Does Beer Really Equal Democracy Equal The U.S.A?

Does Beer Really Equal Democracy Equal The U.S.A? Max Rudin's somewhat wild assumptions only make this article of his more interesting. But is it true that beer in North America overtakes all the usual class, status and income boundaries? If so, it certainly sets it apart from Europe, where all the old preconceptions and habits still prevail and (at least in the Southwest) a glass of wine is always cheaper than a beer.

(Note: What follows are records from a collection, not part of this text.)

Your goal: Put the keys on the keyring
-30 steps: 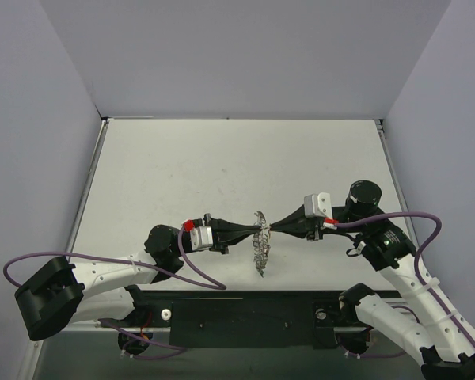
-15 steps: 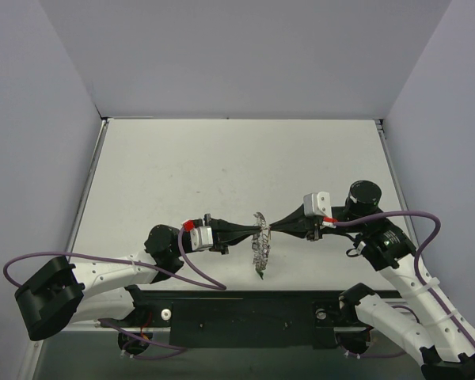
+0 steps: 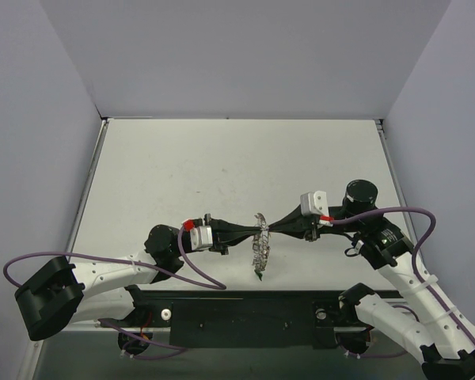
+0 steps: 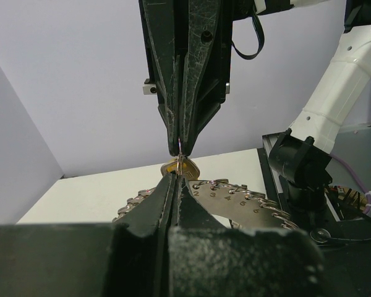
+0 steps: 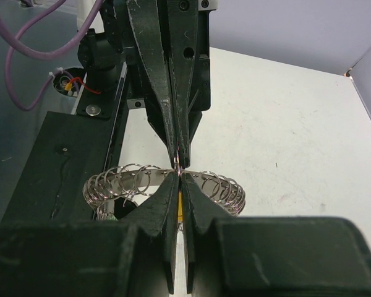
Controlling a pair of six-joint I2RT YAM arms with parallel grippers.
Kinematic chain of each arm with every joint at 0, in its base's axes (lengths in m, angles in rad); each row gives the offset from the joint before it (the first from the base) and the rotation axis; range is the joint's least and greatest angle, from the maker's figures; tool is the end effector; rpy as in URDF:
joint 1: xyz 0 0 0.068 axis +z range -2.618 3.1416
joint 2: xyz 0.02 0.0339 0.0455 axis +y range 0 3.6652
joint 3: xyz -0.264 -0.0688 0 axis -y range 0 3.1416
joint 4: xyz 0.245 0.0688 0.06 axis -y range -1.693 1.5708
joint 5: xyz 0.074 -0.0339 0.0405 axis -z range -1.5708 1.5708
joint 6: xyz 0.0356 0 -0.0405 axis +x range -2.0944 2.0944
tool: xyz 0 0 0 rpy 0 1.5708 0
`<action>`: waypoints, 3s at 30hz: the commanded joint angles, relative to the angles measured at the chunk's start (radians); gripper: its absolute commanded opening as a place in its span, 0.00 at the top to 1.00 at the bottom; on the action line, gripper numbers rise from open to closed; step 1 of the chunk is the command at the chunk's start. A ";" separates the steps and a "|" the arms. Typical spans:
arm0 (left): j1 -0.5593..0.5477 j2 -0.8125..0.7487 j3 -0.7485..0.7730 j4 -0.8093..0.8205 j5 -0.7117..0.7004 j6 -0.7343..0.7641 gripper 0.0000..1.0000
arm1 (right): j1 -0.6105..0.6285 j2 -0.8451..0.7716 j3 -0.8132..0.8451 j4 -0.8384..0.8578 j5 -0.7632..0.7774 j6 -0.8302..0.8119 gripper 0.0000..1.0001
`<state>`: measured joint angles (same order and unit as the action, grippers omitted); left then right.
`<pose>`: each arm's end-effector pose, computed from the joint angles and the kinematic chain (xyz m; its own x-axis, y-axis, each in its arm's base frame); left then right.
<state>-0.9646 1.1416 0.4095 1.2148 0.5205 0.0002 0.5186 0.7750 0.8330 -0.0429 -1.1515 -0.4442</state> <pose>0.1139 -0.1953 0.2831 0.2647 -0.3814 -0.8857 0.9639 0.1324 0.2310 0.1237 0.1080 0.3737 0.4394 0.0493 -0.8969 -0.8928 -0.0863 -0.4421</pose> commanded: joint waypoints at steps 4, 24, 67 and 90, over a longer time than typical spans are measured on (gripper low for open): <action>0.004 -0.014 0.028 0.098 0.003 -0.025 1.00 | 0.008 0.006 -0.002 0.005 -0.004 0.007 1.00; 0.003 -0.036 0.069 -0.064 -0.002 0.032 1.00 | 0.020 0.018 0.003 0.006 0.015 0.039 1.00; 0.015 -0.054 0.111 -0.161 -0.062 -0.042 1.00 | 0.035 0.026 0.034 -0.160 0.039 -0.065 1.00; 0.038 -0.049 0.094 -0.090 -0.086 -0.114 1.00 | 0.008 0.001 0.021 -0.204 0.067 -0.090 1.00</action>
<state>-0.9504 1.1221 0.4538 0.9672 0.4938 -0.0849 0.5369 0.7925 0.8345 -0.2062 -1.0664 -0.5323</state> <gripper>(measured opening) 0.019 0.004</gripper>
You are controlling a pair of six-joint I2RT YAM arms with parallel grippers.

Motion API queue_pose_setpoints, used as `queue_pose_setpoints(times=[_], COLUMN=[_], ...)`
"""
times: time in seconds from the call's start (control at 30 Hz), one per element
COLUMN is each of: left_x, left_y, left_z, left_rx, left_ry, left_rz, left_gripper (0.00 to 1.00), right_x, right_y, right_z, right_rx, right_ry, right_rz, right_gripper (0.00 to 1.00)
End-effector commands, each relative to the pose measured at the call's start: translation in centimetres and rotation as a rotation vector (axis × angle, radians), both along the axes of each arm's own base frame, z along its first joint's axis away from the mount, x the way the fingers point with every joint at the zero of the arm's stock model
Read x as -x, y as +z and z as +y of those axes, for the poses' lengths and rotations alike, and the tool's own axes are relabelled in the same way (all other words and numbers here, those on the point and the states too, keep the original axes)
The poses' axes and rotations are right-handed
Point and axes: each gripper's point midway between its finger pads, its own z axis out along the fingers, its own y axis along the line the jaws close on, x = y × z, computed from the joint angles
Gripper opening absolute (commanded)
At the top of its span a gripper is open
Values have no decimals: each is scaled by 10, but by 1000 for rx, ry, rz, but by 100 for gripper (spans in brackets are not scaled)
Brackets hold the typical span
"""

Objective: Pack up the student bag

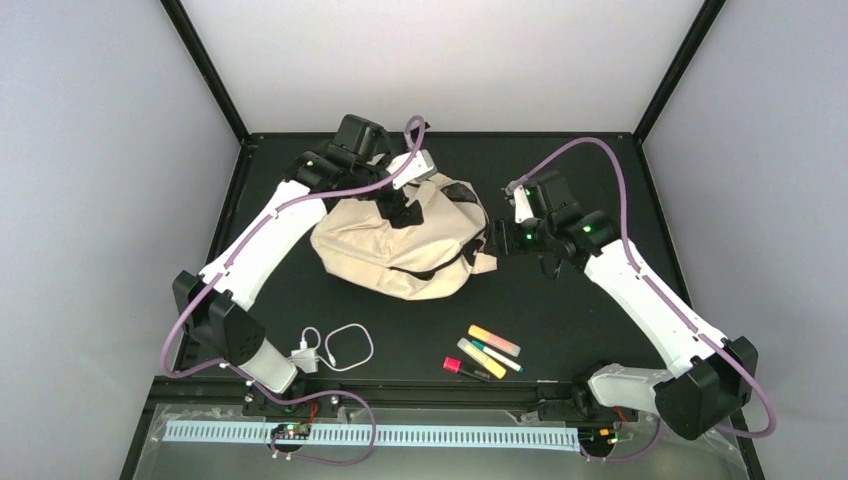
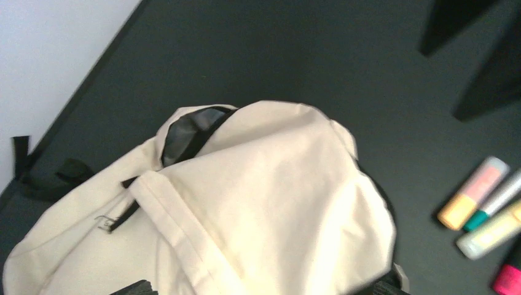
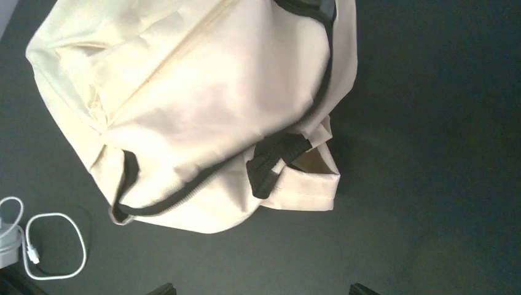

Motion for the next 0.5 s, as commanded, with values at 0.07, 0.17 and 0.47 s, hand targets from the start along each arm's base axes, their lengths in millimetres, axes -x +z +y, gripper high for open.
queue_pose_setpoints(times=[0.07, 0.17, 0.47], left_x=[33, 19, 18], left_y=[28, 21, -77], left_z=[30, 66, 172], left_rx=[-3, -34, -229], left_ry=[-25, 91, 356], left_rz=[-41, -21, 166], left_gripper=[99, 99, 92], right_x=[3, 2, 5], right_y=[43, 52, 37], right_z=[-2, 6, 35], right_rx=[-37, -73, -110], right_ry=[20, 52, 146], right_rz=[-107, -118, -66], right_gripper=[69, 64, 57])
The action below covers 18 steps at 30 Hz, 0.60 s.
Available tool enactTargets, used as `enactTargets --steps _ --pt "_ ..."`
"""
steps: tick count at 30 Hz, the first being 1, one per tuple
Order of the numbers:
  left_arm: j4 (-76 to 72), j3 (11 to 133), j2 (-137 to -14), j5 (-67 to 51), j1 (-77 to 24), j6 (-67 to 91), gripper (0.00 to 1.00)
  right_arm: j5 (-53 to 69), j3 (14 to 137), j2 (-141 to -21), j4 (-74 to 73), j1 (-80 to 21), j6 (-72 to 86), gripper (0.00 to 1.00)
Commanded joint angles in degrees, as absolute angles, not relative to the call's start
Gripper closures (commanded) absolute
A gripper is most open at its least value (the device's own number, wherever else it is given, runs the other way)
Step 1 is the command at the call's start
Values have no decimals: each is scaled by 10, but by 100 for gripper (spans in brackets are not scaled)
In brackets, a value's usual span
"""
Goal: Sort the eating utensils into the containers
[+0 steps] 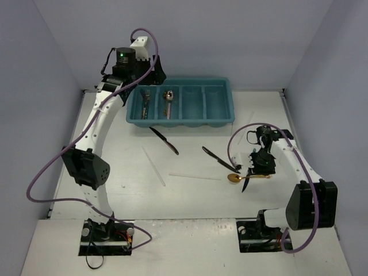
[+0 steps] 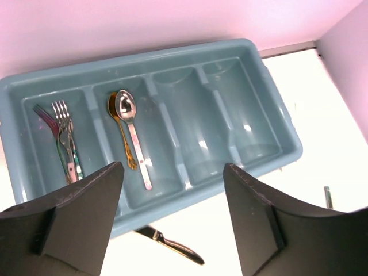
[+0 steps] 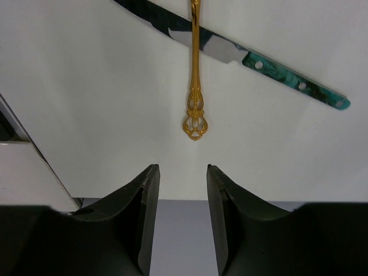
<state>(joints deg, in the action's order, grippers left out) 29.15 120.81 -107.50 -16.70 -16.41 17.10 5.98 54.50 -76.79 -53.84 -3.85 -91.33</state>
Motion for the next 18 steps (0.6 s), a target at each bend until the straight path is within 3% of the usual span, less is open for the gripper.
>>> enactTargets --steps 1,18 --pt "279 1159 -1033 -194 -151 182 26 115 551 -817 -566 -48 -901 62" --pt "308 1116 -1012 -229 -88 193 24 144 503 -869 -466 -62 -877 60"
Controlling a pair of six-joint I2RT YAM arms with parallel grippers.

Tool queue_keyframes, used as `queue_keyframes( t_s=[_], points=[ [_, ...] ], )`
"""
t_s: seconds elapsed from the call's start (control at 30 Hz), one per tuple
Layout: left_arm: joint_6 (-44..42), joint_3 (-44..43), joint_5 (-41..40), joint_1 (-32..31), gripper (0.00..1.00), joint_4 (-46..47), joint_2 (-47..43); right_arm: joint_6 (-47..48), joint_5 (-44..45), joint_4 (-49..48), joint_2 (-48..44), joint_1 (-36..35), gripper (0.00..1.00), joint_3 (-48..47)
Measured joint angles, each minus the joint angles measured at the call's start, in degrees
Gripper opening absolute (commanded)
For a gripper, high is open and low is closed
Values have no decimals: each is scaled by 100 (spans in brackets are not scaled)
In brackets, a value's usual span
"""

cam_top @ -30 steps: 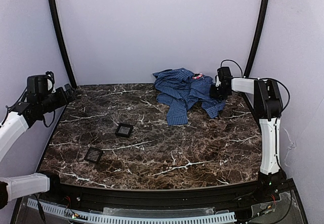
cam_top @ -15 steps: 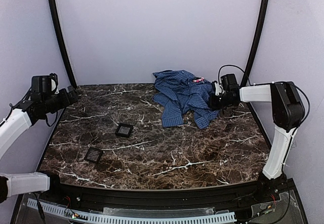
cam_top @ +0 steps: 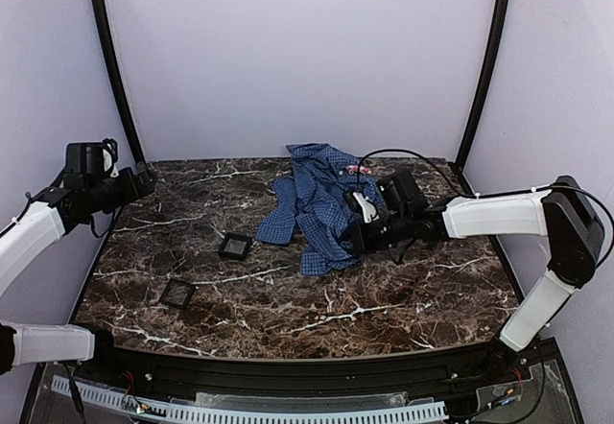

So I guess the question here is: just how political can beer be? [As a chaser, the British expert Michael Jackson's list of the ten great beers of America seems authoritative and tempting, if a tad disloyal to the cask-conditioned real, live ales of England and Scotland...].
posted by MiguelCardoso on Jul 15, 2002 - 20 comments

For Lent, I'm Giving Up Not Drinking Cocktails - What About You?

For Lent, I'm Giving Up Not Drinking Cocktails - What About You? I collect cocktail books but there are two web sites* that are just as good as the best bartender's bible. The first is Dale DeGroff's. The second, sadly discontinued but still invaluable, is Paul Harrington's. Both are very personal and reveal a deep knowledge and love of this quintessentially American and civilized art form. Cocktails may very well be the only truly democratic and universally accessible pastime. They can be made at home quite cheaply by anyone and be just as delicious as the very best served in the very best bar to the richest imbiber in the world. Not to mention their incredible Valentine's Day potential... so what's it to be, pal? *Webtender, Drinkboy and Esquire's cocktail guides pale by comparison
posted by MiguelCardoso on Feb 13, 2002 - 53 comments

So When Can The Boy Start Drinking Then?

So When Can The Boy Start Drinking Then? From February 1 you'll have to be 16 to order an alcoholic drink in Portugal. We Portuguese were the last bastion in Europe - with no age limit at all - but have finally given in the to pressures from the European Union. Yet young people here enjoy drinking but rarely get drunk. Age limits vary wildly all over the world and the debate on the ideal drinking age rages on. The U.S. is still the strictest country of all. And yet public displays(and tacit approval)of drunkenness seem to be far more prevalent in the stricter countries than in those who have more liberal legislation. So what should be the minimum drinking age? [The main link, in Portuguese, refers to the political battles that preceded the new law. Interestingly, it reports the Portuguese government resisted EU pressure to limit 16-year-olds to beer and wine, more or less saying "alcohol is alcohol - you can get drunk on anything - so it would be silly to limit young people's choices." ]
posted by MiguelCardoso on Jan 25, 2002 - 40 comments

Are you drinking too much?

Are you drinking too much? Daniel Lieberman is a psychiatrist at George Washington University who has posted a clinically-tested questionnaire which measures personal relationships with the demon drink. Unlike the usual amateur "are you an alcoholic?" tests on the Net it seems methodologically sound and non-judgemental. I don't know about scientific - but it may actually be useful in a Socratic, "know yourself" sort of way. It does take about 10 minutes to fill out - enough for half a gin and tonic - but it's free, well set out, and will probably leave you feeling slightly less guilty about your drinking habits than before. So...chin-chin!